MySheen

Processing of candied dried apricot

Published: 2024-11-05 Author: mysheen
Last Updated: 2024/11/05, (1) technological process: raw materials are selected, → is washed, → is drained, → is pinched, → is dried, → sugar boiled → is finished. (2) Technical essentials: ① raw material selection: choose a large, well-shaped dried apricot as raw material. ② washing: wash the selected dried apricot in warm water for 2 hours, remove and drain. ③ pinch: pinch two pairs of apricots together by hand, dry and boil with sugar. ④ sugar cooking: the ratio of dried apricot to sugar is 1:1, that is, 1 kg of dried apricot with 1 kg of sugar. Match it first.
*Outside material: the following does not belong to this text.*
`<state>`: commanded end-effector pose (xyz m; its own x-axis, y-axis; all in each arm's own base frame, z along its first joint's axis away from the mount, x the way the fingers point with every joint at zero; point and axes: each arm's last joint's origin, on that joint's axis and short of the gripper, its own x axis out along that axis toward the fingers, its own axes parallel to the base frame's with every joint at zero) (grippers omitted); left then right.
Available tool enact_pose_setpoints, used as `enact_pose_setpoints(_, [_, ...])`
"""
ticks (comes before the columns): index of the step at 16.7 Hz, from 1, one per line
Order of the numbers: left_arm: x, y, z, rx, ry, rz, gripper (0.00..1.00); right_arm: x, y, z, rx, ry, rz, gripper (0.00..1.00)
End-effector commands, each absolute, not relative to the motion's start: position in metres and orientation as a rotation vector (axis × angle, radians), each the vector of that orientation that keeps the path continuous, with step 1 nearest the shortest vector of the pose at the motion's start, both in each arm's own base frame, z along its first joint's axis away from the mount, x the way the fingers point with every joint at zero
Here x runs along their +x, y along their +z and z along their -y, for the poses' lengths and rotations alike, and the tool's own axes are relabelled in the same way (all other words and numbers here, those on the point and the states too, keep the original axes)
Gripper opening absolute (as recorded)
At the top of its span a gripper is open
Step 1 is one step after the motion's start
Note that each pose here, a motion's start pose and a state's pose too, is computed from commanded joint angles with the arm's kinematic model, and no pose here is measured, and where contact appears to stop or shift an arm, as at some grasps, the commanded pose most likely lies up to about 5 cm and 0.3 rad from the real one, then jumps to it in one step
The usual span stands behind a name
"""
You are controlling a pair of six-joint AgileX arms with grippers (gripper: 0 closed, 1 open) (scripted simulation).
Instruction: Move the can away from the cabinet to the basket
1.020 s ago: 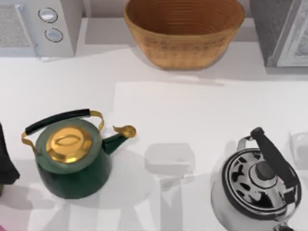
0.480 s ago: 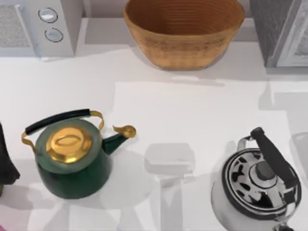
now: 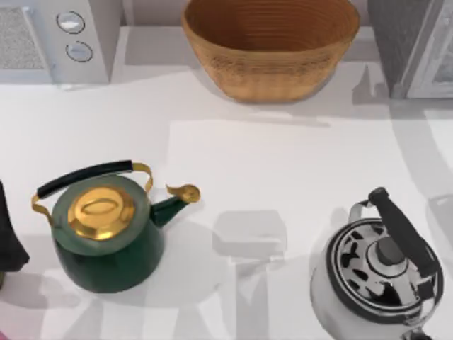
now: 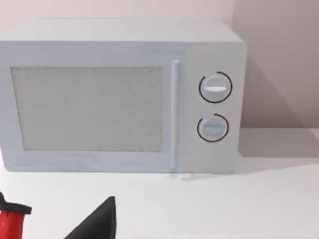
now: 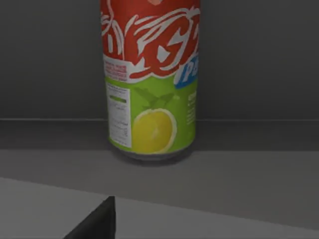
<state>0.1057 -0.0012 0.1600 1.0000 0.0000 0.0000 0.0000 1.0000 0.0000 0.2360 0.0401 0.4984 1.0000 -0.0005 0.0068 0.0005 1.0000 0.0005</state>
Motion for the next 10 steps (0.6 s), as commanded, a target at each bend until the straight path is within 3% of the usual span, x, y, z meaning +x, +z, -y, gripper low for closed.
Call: enact_pose_setpoints(10, [0.106,0.16,0.001,0.0,0.0,0.0,1.0,0.256,0.51,-0.046,0.0,-0.003,0.003,1.0])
(1) technological process: raw materials are selected, → is washed, → is drained, → is pinched, → is dried, → sugar boiled → is finished.

(2) Technical points:

① raw material selection: choose a large, well-shaped dried apricot as raw material.

② washing: wash the selected dried apricot in warm water for 2 hours, remove and drain.

③ pinch: pinch two pairs of apricots together by hand, dry and boil with sugar.

④ sugar cooking: the ratio of dried apricot to sugar is 1:1, that is, 1 kg of dried apricot with 1 kg of sugar. First prepare 20% sugar solution (20 kg of granulated sugar, 80 kg of water), boil twice, remove the foam, then pour dried apricot, boil over low heat for about 20 minutes, remove and drain.

(3) quality requirements: the finished product is golden, apricot meat is soft and sweet.